Every picture is to be removed, and all the data is to be copied exactly.
>>>
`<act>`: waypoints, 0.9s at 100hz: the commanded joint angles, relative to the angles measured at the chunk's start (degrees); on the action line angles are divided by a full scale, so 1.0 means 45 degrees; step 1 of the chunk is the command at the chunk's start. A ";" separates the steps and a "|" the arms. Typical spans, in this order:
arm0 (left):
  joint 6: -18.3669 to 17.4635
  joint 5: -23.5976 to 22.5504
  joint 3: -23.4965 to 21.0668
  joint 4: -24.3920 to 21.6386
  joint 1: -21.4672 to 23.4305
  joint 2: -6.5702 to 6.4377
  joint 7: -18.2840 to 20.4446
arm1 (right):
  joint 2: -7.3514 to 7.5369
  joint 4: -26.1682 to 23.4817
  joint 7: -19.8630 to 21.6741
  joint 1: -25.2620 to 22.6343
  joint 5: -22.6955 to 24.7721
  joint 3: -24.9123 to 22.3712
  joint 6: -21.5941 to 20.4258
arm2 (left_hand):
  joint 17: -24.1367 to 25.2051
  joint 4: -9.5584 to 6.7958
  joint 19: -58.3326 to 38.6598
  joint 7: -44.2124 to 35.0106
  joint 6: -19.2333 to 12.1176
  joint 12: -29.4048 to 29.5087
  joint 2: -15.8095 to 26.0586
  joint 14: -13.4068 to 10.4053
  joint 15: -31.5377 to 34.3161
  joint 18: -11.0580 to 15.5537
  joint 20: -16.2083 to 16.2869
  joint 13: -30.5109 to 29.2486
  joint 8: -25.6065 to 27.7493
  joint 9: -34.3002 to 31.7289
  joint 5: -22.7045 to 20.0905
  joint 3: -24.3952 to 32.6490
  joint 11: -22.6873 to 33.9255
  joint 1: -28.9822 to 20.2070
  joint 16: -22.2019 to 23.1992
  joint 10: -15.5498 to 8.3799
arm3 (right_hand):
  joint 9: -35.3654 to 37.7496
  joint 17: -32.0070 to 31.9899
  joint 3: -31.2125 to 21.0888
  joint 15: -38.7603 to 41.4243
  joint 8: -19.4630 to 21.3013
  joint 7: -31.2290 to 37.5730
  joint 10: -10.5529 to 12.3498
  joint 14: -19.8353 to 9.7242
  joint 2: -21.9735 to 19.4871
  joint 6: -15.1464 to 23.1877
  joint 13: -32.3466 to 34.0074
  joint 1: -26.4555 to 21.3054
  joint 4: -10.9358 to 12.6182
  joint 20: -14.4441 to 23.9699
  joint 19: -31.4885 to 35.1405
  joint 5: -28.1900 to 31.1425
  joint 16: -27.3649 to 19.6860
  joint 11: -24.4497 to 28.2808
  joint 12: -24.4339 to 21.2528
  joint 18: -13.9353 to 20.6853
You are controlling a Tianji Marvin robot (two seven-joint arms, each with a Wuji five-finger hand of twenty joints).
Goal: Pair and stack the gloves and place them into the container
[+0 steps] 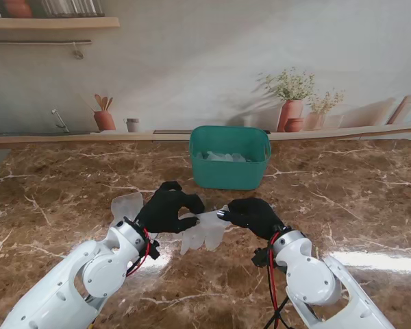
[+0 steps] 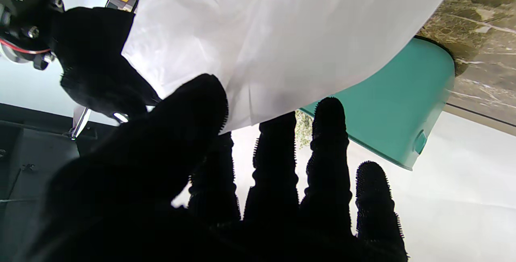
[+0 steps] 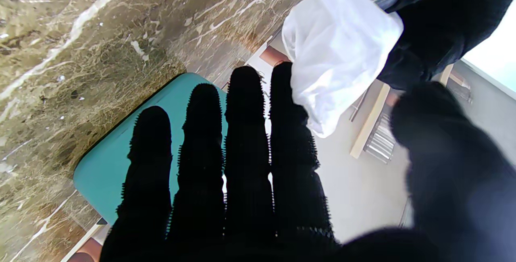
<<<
• Task answer
`<act>`: waypoints, 0.9s at 100hz: the commanded joint angles, relative to the angles measured at the chunk's start (degrees); on the action line angles are divided by a full scale, so 1.0 means 45 degrees; step 1 of the chunk is the command at the chunk's start. A ";" separates the steps and a "|" the arms. Typical spans, in this order:
arm0 (left):
  joint 6: -18.3669 to 17.4635
  joint 5: -23.5976 to 22.5504
  joint 3: -23.4965 to 21.0668
  joint 4: -24.3920 to 21.6386
  joint 1: -21.4672 to 23.4305
  joint 2: -6.5702 to 6.4377
  joint 7: -18.2840 to 20.4446
arm1 (right):
  joint 2: -7.3514 to 7.5369
  joint 4: -26.1682 to 23.4817
  joint 7: -19.8630 to 21.6741
  joint 1: -25.2620 to 22.6343
  joint 5: -22.6955 to 24.7721
  joint 3: -24.9123 to 22.3712
  joint 6: -21.5941 to 20.4258
arm2 (left_hand):
  joint 17: -24.1367 to 25.2051
  joint 4: -9.5584 to 6.7958
  joint 19: -58.3326 to 38.6598
  joint 7: -44.2124 to 35.0106
  joint 6: -19.2333 to 12.1176
  joint 12: -29.4048 to 29.5087
  joint 2: -15.8095 to 26.0586
  joint 14: -13.4068 to 10.4053
  joint 15: -31.5377 to 34.3161
  joint 18: -11.0580 to 15.5537
  joint 20: -16.2083 to 16.2869
  joint 13: -30.5109 to 29.2486
  joint 8: -25.6065 to 27.7493
  joint 9: -34.3002 to 31.7289
  joint 5: -22.7045 to 20.0905
  joint 3: -24.3952 to 32.6490
  joint 11: -22.6873 to 33.9255
  joint 1: -28.9822 to 20.2070
  joint 16: -22.2019 to 23.1992
  joint 10: -15.5498 to 8.3799
arm3 (right_hand):
  joint 9: -35.3654 to 37.7496
  joint 17: -32.0070 to 31.9899
  joint 3: -31.2125 to 21.0888
  joint 15: -38.7603 to 41.4243
  joint 8: -19.4630 to 21.3013
  joint 7: -31.2290 to 37.5730
  joint 10: -10.5529 to 12.3498
  joint 14: -19.8353 to 9.7242
  joint 2: -21.9735 to 19.4871
  joint 6: -15.1464 to 23.1877
  joint 13: -32.3466 to 34.0074
  joint 1: -26.4555 to 21.3054
  joint 4: -10.9358 to 12.6182
  joint 20: -14.4441 to 23.9699
  joint 19: -31.4885 to 35.1405
  joint 5: -28.1900 to 31.1425
  joint 16: -27.3649 to 19.6860
  joint 11: -24.4497 to 28.2808
  joint 12: -24.4339 to 21.2528
  joint 18: -13.9353 to 20.6853
You are controlling a Tianji Marvin robot (two seven-joint arms, each with a Wuji five-finger hand of twenty joints).
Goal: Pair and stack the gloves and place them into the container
[+0 steps] 
[+0 steps] 
[+0 steps] 

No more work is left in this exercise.